Polícia

Justiça determina perícia para apurar possível surto psicótico de policial que matou colegas em Alagoas

Exame médico-legal vai avaliar condição mental de policial civil acusado de matar dois colegas em Delmiro Gouveia; prisão preventiva foi mantida

Redação Taquarana News
A Justiça de Alagoas determinou uma perícia médico-legal para avaliar a condição mental de um policial civil acusado de matar dois colegas em Delmiro Gouveia, no Sertão do estado.
A Justiça de Alagoas determinou uma perícia médico-legal para avaliar a condição mental de um policial civil acusado de matar dois colegas em Delmiro Gouveia, no Sertão do estado. · Fonte Thn1 Alagoas

JUSTIÇA

A Justiça de Alagoas determinou que o policial civil Gildate Goes Moraes Sobrinho, acusado de matar dois colegas de trabalho em Delmiro Gouveia, no Sertão de Alagoas, seja submetido a uma perícia médico-legal para avaliar sua condição mental no momento dos crimes.

A decisão foi tomada pela 1ª Vara de Delmiro Gouveia após a defesa solicitar a abertura de um incidente de insanidade mental.

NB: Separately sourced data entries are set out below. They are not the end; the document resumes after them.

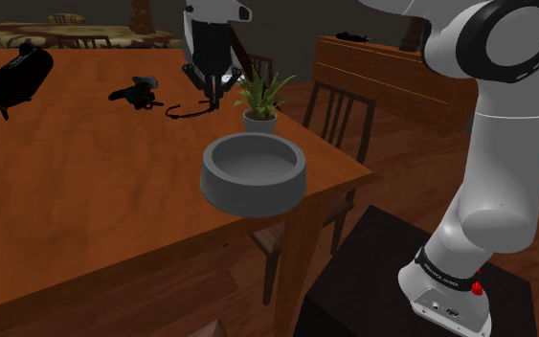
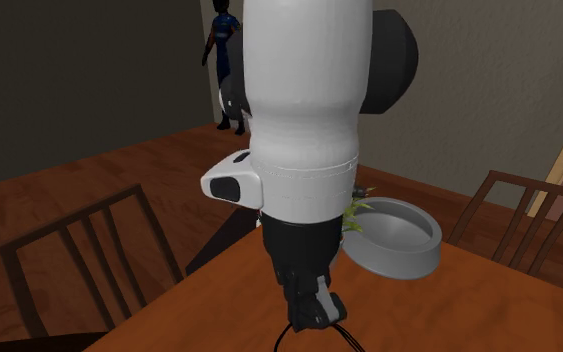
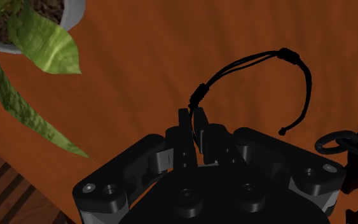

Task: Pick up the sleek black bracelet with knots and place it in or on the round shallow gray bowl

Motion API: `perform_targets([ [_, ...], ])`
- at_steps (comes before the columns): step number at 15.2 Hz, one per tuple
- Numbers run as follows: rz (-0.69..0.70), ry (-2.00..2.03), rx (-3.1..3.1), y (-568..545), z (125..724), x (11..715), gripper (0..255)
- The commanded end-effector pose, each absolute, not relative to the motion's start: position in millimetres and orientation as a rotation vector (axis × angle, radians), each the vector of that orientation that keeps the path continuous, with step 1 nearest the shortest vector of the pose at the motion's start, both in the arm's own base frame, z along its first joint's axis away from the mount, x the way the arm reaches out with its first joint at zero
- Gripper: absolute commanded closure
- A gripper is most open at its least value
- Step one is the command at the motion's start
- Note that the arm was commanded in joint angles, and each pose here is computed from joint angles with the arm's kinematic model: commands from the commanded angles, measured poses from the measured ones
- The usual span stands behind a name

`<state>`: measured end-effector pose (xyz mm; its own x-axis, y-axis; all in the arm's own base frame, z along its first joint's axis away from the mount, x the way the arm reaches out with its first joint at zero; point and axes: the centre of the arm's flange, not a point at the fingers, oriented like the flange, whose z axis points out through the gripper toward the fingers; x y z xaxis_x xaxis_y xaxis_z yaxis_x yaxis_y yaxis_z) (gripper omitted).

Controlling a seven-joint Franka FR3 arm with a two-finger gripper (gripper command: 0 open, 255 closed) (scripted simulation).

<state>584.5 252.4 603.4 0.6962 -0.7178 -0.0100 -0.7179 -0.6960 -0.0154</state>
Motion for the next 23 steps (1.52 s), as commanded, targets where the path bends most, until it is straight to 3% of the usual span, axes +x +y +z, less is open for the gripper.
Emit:
perform_targets([
  [1, 0.006, 1.218, -2.877, 253, 614, 585, 255],
  [15, 0.006, 1.218, -2.877, 253, 686, 585, 255],
  [23, 0.006, 1.218, -2.877, 277, 690, 482, 255],
])
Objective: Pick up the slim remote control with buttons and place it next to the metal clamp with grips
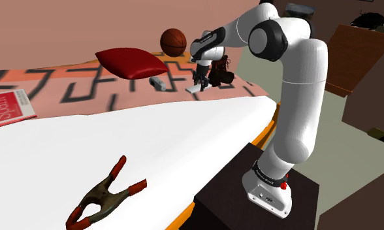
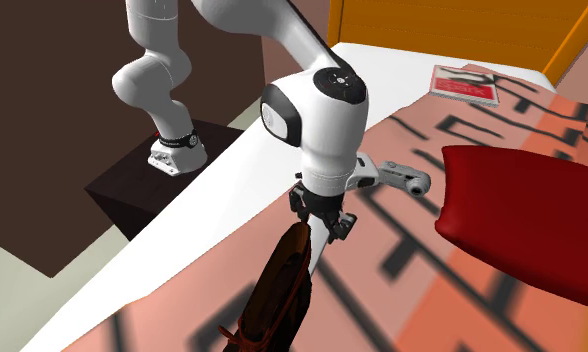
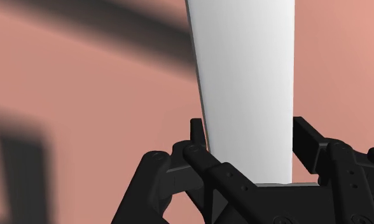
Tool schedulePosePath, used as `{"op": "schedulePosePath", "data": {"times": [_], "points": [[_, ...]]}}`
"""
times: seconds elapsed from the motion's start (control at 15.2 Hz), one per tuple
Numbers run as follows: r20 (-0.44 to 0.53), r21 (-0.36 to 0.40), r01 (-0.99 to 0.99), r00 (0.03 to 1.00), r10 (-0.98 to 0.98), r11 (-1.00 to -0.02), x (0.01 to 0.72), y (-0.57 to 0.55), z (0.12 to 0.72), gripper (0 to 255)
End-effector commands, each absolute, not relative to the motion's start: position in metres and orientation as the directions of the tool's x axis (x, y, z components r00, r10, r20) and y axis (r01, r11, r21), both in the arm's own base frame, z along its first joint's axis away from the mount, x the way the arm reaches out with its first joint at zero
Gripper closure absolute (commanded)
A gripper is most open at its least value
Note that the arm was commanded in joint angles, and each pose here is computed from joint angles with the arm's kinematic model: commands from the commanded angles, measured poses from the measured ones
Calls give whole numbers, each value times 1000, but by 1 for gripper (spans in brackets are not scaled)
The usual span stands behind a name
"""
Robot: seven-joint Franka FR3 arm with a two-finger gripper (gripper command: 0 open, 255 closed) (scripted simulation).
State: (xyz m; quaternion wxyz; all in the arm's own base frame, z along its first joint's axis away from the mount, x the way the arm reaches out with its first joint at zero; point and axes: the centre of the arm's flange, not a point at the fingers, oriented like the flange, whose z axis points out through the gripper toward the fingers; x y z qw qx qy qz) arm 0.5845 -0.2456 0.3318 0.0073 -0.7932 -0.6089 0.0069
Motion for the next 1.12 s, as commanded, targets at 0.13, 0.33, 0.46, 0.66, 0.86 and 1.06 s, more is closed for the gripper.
{"op": "schedulePosePath", "data": {"times": [0.13, 0.33, 0.46, 0.66, 0.86, 1.06], "points": [[-2, -20, 966, 259, 966, -259, 584, -247, 352, 255], [-2, -20, 966, 259, 966, -259, 584, -247, 368, 255], [-2, -20, 966, 259, 966, -259, 584, -247, 379, 255], [-2, -20, 966, 259, 966, -259, 584, -247, 395, 255], [-2, -20, 966, 259, 966, -259, 584, -247, 410, 255], [-2, -20, 966, 259, 966, -259, 584, -247, 426, 255]]}}
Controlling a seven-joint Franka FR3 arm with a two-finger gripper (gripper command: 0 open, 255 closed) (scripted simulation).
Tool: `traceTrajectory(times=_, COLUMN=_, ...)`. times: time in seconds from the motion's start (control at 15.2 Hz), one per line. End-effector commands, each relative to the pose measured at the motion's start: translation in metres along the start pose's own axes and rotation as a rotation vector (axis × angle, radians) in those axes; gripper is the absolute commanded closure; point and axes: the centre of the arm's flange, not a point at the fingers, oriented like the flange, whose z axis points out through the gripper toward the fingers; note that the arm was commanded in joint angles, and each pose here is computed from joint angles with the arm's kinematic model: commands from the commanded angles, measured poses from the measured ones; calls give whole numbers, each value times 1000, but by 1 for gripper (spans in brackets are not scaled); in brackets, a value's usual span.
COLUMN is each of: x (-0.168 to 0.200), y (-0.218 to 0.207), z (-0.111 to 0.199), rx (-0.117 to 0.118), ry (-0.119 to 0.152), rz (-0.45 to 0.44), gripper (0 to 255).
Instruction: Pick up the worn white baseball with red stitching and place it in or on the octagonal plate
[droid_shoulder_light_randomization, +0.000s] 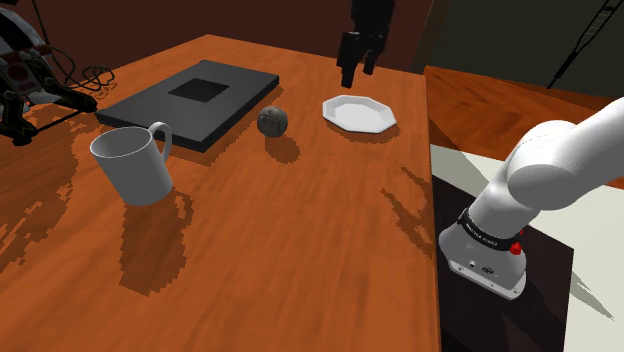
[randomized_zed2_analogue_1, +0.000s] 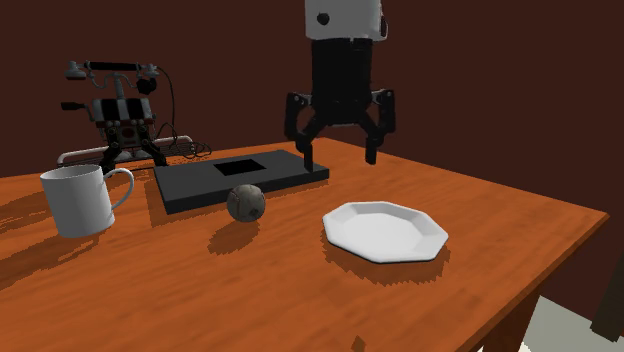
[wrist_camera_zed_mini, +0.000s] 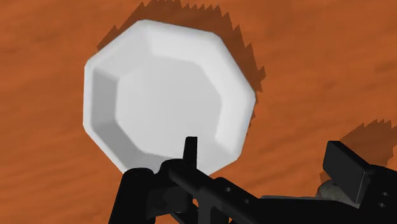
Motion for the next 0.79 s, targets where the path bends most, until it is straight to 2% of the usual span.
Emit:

Gildate está preso preventivamente desde 20 de maio e foi indiciado pelas mortes de Denivaldo Jardel Lira Moraes e Yago Gomes Pereira. Os corpos foram encontrados dentro de uma viatura descaracterizada da Polícia Civil.

Segundo a decisão, existem elementos que levantam dúvidas sobre a integridade mental do policial durante o crime. Entre eles estão um relatório da Polícia Civil que apontou a possibilidade de surto psicótico após ingestão de bebida alcoólica, além de relatos de pessoas próximas sobre uma mudança repentina de comportamento.

Durante o interrogatório, Gildate teria afirmado que não reconhecia as ruas da cidade onde morava. Testemunhas também relataram que ele apresentava comportamento considerado incomum e falas desconexas.

A Justiça destacou que a investigação, até o momento, não identificou indícios de desavença entre o policial e as vítimas, nem planejamento ou motivação aparente para o crime. Os envolvidos teriam participado de uma confraternização horas antes do ocorrido.

Apesar de autorizar a perícia, a magistrada ressaltou que a decisão não significa que o policial tenha transtorno mental ou estivesse em surto no momento dos homicídios. O objetivo do exame é esclarecer a condição mental do acusado.

A perícia será realizada por um médico do Centro Psiquiátrico Judiciário, e o laudo deverá ser apresentado inicialmente no prazo de 45 dias. A prisão preventiva de Gildate foi mantida.